> EXERCISE
Repeat the listing exactly, minus the pictures.

> RAW DATA
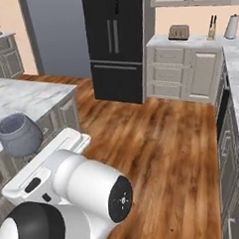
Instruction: Retrieve the wine glasses from the counter and place one next to each plate.
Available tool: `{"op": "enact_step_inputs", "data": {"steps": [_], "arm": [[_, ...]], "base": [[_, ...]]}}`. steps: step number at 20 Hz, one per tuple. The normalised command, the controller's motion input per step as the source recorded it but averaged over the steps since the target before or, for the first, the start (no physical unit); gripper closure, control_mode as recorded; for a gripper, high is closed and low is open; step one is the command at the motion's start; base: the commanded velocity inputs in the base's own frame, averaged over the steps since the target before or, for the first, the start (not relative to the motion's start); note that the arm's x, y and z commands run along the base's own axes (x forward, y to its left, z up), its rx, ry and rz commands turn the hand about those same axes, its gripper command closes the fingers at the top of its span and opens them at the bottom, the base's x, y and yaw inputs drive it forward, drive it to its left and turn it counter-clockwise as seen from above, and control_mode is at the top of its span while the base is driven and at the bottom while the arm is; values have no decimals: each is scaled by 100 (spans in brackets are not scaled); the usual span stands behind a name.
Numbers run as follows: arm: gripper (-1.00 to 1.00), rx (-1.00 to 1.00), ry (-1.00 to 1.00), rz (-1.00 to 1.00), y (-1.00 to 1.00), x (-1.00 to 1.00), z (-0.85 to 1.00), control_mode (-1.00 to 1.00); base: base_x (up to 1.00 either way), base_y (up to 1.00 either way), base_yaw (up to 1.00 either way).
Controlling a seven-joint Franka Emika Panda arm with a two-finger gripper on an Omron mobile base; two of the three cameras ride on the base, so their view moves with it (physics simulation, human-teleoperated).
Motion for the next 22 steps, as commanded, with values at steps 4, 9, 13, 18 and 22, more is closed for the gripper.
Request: {"op": "enact_step_inputs", "data": {"steps": [4, 9, 13, 18, 22], "arm": [[100, 0, 0, 0, 0, 0, 0, 100], [100, 0, 0, 0, 0, 0, 0, 100], [100, 0, 0, 0, 0, 0, 0, 100], [100, 0, 0, 0, 0, 0, 0, 100], [100, 0, 0, 0, 0, 0, 0, 100]], "base": [[-100, -25, 53], [-100, -31, 45], [-100, -3, 5], [-100, -53, 5], [-100, -99, 51]]}}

> RESPONSE BELOW
Instruction: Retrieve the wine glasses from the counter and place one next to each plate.
Available tool: `{"op": "enact_step_inputs", "data": {"steps": [_], "arm": [[_, ...]], "base": [[_, ...]]}}`. steps: step number at 20 Hz, one per tuple. The normalised command, the controller's motion input per step as the source recorded it but averaged over the steps since the target before or, for the first, the start (no physical unit); gripper closure, control_mode as recorded; for a gripper, high is closed and low is open; step one is the command at the motion's start; base: the commanded velocity inputs in the base's own frame, averaged over the steps since the target before or, for the first, the start (not relative to the motion's start); note that the arm's x, y and z commands run along the base's own axes (x forward, y to its left, z up), its rx, ry and rz commands turn the hand about those same axes, its gripper command closes the fingers at the top of its span and opens them at the bottom, the base's x, y and yaw inputs drive it forward, drive it to its left and turn it counter-clockwise as seen from above, and control_mode is at the top of its span while the base is driven and at the bottom while the arm is; values have no decimals: each is scaled by 100 (spans in brackets are not scaled); the usual span stands behind a name.
Numbers run as follows: arm: gripper (-1.00 to 1.00), rx (-1.00 to 1.00), ry (-1.00 to 1.00), rz (-1.00 to 1.00), y (-1.00 to 1.00), x (-1.00 to 1.00), z (-0.85 to 1.00), control_mode (-1.00 to 1.00); base: base_x (up to 1.00 either way), base_y (up to 1.00 either way), base_yaw (up to 1.00 either way).
Controlling a seven-joint Franka Emika Panda arm with a two-finger gripper on an Omron mobile base; two of the three cameras ride on the base, so their view moves with it (physics simulation, human-teleoperated).
Motion for the next 22 steps, as commanded, with values at steps 4, 9, 13, 18 and 22, more is closed for the gripper.
Request: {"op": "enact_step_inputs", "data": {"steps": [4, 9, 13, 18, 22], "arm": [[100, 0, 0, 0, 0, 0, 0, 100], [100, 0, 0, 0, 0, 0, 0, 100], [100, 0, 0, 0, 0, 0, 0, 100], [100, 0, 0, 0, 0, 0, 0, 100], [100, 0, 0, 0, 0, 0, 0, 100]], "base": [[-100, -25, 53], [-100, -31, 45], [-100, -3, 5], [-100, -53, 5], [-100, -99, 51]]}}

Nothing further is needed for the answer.